Gully Burns

Speaker of Workshop 2
Will talk about: Using experimental design to design neuroinformatics data structures
Gully Burns develops pragmatic biomedical knowledge engineering systems for scientists that (a) provide directly useful functionality in their everyday use and (b) is based on innovative, cutting edge computer science that subtlely transforms our ability to use knowledge. He was originally trained as a physicist at Imperial College in London before switching to do a Ph.D. in neuroscience at Oxford. He came to work at USC in 1997, developing the 'NeuroScholar' project in Larry Swanson's lab before joining the Information Sciences Institute in 2006. He is now works as project leader in ISI's Information Integration Group, as well as a Research Assistant Professor of neurobiology at USC’s College of Letters, Arts and Sciences. He maintains a personal blog called 'Ars-Veritatis, the art of truth', and is very interested in seeing how his research in developing systems for scientists could translate to helping and supporting understanding and our use of knowledge in everyday life.
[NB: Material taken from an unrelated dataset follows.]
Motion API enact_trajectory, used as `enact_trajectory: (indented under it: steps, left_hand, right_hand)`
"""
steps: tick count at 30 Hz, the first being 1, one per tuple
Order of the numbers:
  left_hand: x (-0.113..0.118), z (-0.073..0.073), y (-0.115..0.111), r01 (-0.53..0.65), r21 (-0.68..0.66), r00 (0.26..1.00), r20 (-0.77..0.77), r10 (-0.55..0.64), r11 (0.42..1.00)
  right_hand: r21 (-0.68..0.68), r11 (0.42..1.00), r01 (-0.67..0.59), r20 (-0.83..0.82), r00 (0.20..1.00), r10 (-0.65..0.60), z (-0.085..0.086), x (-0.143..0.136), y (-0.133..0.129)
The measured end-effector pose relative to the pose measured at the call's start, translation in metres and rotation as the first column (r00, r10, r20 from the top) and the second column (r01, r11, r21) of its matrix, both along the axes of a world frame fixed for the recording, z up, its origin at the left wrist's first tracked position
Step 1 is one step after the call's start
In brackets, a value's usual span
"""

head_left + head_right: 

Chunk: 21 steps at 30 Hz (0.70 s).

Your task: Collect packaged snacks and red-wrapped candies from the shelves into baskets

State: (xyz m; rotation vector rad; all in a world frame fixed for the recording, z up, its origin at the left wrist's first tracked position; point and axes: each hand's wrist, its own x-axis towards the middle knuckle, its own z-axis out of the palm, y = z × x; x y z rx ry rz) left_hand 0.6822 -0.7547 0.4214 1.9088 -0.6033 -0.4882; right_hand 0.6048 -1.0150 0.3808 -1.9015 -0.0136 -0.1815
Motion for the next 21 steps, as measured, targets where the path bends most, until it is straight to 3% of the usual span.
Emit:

The interdisciplinary nature of neuroscience research leads to an explosion of different informatics tools, data structures, platforms and terminologies. A central difficulty faced by developers is that knowledge representations for any neuroscience subdomain must serve the domain-specific needs of that specified sub-community. Related representations overlap, they contradict each other, they have competing standards. The process of standardization is itself difficult to organize within the community and even harder to enforce in practice. This involves complex issues involving ease of use, computability, data availability as well as scientific correctness and philosophical purity.